At least one resource must be held in a non-sharable mode; that is only one process at a time can use the resource. If another process requests that resource, the requesting process must be delayed until the resource has been released.

Hold and wait:

A process must be holding at least one resource and waiting to acquire additional resources that are currently being held by other processes.

No preemption:

Resources cannot be preempted; that is, a resource can be released only voluntarily by the process holding it, after that process has completed its task.

Circular wait:

A set {P0, P1, …, Pn} of waiting processes must exist such that P0 is waiting for a resource that is held by P1, P1 is waiting for a resource that is held by P2, …, Pn-1 is waiting for a resource that is held by Pn, and Pn is waiting for a resource that is held by P0.

Graphical Representation and Resource Allocation Graph

Deadlock Situation

Deadlock can be described more precisely in terms of a directed graph called a system resource-allocation graph. This graph consist of a set of vertices V and a set of edges. The set of vertices V is partitioned into two types of nodes: P= {p1, p2, ….., pn}, the set of process in the system. R= {R1, R2, R3,……..Rn}, the set of resource types in the system.

A directed edge from process p_i to resource type R_j is denoted by p_i
→R_j which signifies that process p_iis waiting for resourceR_j. A directed edge from resource type R_j to process p_i is denoted by R_j→P_i, which signifies that an instance of resource type R_j has been allocated to process p_i . A directed edge p_{i →}R_j is called request edge; a directed edge R_j→P_i is called assignment edge.
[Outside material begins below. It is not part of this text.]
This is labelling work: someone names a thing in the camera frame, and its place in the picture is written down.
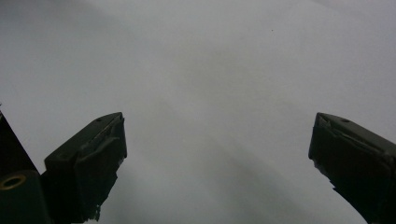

Pictorially we represent each process p_i as a circle and each resource type R_j as square. Since resource type R_j may have more than one instance, we represent each such instance as a dot with in a square. Given the definition of a resource allocation graph, if the graph contains no cycles, the no process in the system is deadlocked. If the graph does contain cycle, then a deadlock may exist.

Method for Handling Deadlock

· We can use a protocol to prevent or avoid deadlocks, ensuring that the system never enter a deadlock state.

· We can allow the system to enter a deadlock state, detect it, and recover.

· We can ignore the problem all to gather, and pretended that deadlock never occur in the system.

Deadlock Prevention

If any one of the four necessary conditions is denied, a deadlock can not occur. By implementing policy that makes one of the conditions impossible, the system will be assured to be deadlock free.

1. Denying Mutual Exclusion:

Sharable resources do not require mutually exclusive access such as read only shared file. Problem: Some resources are strictly non sharable, mutually exclusive control required.

2. Denying Hold and Wait

Resources grant on all or none basis. If all resources needed for processing are available then granted and allowed to process. If complete set of resources is not available, the process must wait set available. While waiting, the process should not hold any resources.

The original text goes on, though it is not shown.